**WORK INSTRUCTIONS:** When a line below contains the word "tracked", it counts toward the total; give that total and nothing besides.

Start of SOURCE DATA

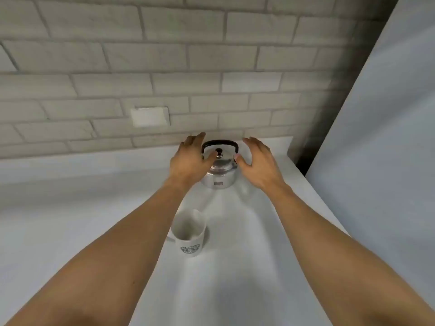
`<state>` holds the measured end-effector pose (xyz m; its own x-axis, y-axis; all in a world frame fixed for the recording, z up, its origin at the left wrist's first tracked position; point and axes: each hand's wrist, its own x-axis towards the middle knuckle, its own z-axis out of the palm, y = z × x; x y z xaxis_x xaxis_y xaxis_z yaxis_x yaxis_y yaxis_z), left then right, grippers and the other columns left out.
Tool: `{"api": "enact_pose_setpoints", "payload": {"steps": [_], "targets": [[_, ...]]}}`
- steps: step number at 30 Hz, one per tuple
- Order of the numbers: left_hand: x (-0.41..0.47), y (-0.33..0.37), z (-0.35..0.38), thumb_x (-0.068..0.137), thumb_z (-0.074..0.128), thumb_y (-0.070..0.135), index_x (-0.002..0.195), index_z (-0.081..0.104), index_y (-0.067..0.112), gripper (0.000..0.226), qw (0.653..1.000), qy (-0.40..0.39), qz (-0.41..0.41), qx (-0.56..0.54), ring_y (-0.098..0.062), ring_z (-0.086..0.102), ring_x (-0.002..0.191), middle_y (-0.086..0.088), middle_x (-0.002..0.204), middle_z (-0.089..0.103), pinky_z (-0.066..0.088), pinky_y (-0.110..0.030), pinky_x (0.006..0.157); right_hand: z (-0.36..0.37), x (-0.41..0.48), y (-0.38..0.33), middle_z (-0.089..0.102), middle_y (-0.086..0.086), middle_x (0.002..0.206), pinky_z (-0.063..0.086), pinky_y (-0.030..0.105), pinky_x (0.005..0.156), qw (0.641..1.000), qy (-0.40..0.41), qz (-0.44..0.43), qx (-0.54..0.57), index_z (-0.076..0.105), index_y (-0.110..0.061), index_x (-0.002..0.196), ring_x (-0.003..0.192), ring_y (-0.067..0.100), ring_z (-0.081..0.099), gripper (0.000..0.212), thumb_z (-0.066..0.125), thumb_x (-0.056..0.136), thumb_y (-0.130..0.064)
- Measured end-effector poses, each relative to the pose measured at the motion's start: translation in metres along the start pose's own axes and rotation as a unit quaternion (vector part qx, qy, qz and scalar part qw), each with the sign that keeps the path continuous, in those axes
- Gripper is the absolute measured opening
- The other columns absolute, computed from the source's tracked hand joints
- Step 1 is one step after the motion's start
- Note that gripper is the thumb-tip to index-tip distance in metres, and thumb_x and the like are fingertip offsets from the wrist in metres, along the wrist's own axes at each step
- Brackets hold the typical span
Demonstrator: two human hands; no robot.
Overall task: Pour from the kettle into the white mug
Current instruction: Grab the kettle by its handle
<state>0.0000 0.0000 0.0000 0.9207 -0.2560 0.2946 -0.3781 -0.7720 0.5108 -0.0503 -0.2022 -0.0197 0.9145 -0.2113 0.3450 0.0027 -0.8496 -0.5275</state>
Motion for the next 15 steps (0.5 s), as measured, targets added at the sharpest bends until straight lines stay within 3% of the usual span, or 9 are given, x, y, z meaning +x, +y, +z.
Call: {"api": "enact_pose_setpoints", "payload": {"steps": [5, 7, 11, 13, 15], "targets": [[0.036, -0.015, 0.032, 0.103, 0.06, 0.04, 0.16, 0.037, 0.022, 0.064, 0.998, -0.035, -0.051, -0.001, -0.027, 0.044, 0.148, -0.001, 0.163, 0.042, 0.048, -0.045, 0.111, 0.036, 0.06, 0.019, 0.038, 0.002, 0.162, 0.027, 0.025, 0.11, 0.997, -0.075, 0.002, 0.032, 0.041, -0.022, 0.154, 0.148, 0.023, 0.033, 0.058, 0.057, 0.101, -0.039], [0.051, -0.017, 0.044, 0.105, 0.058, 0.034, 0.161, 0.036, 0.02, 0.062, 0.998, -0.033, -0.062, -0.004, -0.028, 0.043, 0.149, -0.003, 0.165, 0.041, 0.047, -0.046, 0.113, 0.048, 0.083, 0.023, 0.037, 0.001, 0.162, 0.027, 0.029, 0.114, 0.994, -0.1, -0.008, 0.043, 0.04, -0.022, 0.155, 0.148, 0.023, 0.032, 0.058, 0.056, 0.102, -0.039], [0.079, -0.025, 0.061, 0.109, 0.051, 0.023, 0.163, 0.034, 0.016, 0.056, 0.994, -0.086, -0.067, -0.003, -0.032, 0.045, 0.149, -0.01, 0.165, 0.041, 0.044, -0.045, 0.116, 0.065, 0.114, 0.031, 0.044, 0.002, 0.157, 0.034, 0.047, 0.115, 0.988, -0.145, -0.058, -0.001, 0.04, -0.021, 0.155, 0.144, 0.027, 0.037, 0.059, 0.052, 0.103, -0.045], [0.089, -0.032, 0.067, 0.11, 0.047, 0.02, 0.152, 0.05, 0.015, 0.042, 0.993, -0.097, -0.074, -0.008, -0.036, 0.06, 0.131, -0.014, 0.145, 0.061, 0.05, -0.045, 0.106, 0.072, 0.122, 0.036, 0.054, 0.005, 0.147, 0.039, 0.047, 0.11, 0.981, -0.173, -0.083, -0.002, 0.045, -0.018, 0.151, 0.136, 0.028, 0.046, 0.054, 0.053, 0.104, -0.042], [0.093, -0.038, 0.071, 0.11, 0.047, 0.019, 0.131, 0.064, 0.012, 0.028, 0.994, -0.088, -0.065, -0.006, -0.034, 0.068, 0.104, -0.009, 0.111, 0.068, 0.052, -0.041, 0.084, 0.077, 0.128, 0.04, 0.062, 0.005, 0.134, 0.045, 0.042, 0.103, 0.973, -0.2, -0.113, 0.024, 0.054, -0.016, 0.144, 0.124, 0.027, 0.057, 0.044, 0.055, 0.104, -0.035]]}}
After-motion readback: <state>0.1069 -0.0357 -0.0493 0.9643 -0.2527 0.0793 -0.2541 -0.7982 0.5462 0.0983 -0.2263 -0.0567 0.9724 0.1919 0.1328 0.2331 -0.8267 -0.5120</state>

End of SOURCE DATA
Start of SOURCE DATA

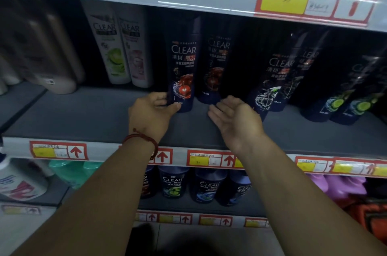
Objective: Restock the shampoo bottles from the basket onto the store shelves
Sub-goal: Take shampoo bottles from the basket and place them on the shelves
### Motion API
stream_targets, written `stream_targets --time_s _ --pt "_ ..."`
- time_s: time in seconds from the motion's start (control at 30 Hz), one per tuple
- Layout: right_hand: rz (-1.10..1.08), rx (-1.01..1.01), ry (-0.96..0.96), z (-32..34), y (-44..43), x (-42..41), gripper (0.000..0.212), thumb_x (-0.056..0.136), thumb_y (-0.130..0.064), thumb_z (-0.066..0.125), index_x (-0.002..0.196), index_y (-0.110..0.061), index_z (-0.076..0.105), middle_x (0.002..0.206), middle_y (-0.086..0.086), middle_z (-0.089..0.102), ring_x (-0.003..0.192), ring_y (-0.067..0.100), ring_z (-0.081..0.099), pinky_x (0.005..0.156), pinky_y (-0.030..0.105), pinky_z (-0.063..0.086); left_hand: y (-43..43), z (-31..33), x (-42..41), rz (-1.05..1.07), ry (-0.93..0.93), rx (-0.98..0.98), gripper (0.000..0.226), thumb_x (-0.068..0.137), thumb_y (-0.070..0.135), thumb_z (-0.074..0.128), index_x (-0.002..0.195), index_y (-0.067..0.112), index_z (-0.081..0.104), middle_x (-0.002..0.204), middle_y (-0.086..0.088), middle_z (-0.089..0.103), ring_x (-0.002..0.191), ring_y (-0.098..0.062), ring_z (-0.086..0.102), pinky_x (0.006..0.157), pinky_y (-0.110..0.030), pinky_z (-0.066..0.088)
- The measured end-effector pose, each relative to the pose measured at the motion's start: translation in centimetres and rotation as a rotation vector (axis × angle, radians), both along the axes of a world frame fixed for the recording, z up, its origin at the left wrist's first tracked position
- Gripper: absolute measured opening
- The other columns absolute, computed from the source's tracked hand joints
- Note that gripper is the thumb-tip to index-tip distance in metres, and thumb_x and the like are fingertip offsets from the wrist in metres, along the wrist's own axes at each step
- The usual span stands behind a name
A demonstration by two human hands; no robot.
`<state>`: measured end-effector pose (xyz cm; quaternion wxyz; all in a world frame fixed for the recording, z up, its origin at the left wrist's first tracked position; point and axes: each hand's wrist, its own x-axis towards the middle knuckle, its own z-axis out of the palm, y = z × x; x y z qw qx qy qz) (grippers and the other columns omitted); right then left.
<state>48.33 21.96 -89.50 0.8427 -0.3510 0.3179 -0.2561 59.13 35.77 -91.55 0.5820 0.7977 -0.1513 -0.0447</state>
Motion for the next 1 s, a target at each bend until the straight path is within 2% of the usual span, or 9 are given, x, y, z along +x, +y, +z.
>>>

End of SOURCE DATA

**WRITTEN REPLY:** 5